“Come with me,” laughed Reivers, swinging toward the door. “We’re just in time for lesson number one on how to run a camp efficiently.”

CHAPTER XI—“HELL-CAMP” COURT

As Reivers led the way out of the shop Toppy saw that Miss Pearson was standing in the door of the office across the way. He saw also that she was looking at him. He did not respond to her look nor volunteer a greeting, but deliberately looked away from her as he kept pace with Reivers, who was setting the way toward the gate of the stockade.

It was a morning such as the one when, back in Rail Head, the girl had kicked up the snow and said to him, “Isn’t it glorious?” But since then Toppy felt bitterly that he had grown so much older, so disillusioned, that never again would he be guilty of the tender feelings that the girl had evoked that morning. The sun was bright, the crisp air invigorating, and the blood bounded gloriously through his young body. But Toppy did not wax enthusiastic.
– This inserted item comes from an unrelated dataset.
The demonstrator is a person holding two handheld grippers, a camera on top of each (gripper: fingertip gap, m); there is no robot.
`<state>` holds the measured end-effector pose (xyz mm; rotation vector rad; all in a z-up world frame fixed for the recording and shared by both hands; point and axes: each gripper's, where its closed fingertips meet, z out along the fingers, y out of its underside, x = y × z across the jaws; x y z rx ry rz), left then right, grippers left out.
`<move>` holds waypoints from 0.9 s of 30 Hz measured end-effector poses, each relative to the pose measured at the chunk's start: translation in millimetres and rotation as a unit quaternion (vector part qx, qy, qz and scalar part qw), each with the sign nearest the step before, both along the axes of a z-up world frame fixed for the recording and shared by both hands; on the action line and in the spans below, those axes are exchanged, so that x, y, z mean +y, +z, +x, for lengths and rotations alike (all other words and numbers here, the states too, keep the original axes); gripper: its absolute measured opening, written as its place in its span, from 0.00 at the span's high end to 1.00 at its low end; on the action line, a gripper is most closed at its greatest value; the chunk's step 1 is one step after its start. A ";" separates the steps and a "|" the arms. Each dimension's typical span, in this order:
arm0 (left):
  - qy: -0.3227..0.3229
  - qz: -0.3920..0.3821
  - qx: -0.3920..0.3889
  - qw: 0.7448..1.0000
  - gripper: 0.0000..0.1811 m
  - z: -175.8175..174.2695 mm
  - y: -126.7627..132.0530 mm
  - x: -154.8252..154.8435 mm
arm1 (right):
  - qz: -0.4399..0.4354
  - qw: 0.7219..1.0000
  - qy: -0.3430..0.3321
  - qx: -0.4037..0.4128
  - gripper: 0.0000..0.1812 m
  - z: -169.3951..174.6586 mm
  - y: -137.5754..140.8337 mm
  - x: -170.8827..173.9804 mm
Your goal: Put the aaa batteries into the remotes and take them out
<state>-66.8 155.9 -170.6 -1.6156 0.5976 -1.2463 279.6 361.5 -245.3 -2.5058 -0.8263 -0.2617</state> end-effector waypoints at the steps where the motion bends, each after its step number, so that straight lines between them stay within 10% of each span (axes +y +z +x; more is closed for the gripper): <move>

He was grimly glad of the mighty stream of life that he felt surging within him; he would have use for all the might later on. But no more. The world was a harder, a less pretty place than he, in his inexperience, had fancied it before coming to Hell Camp.

“What’s this lesson?” he asked gruffly of Reivers. “What are you going to show me?”

“A little secret in the art of keeping brute-men satisfied with the place in life which a superior mind has allotted to them,” replied Reivers. “What is the first need of the brute? Food, of course. And the second is—fight. Give the lower orders of mankind, which is the kind to use in running a camp efficiently, plenty of food and fight, and the problem of restlessness is solved.

“That’s history, Treplin, as you know. If these foolish, timid capitalists and leaders of men who are searching their petty souls for a remedy to combat the ravages of the modern disease called Socialism only would read history intelligently, they would find the remedy made to order. Fight! War! Give the lower brutes war; let ’em get out and slaughter one another, and they’d soon forget their pitiful, clumsy attempts to think for themselves. Give them guns with a little sharp steel on the end of the barrel, turn them loose on each other—any excuse would do—and they’d soon be so busy driving said steel into one another’s thick bodies that the leaders could slip the yoke back on their necks and get ’em under hand again, where they belong.

“And they’d be happier, too, because a man-brute has got to have so much fighting, or what he calls his brain begins to trouble him; and then he imagines he has a soul and is otherwise unhappy. If there is fighting, or the certain prospect of fighting, there’s no alleged thinking. There’s the solution of all difficulties with the lower orders. Of course you’ve noticed how perfectly contented and happy the men in this camp are?” he laughed, turning suddenly on Toppy.

“Yes,” said Toppy. “Especially Rosky and his bunch.”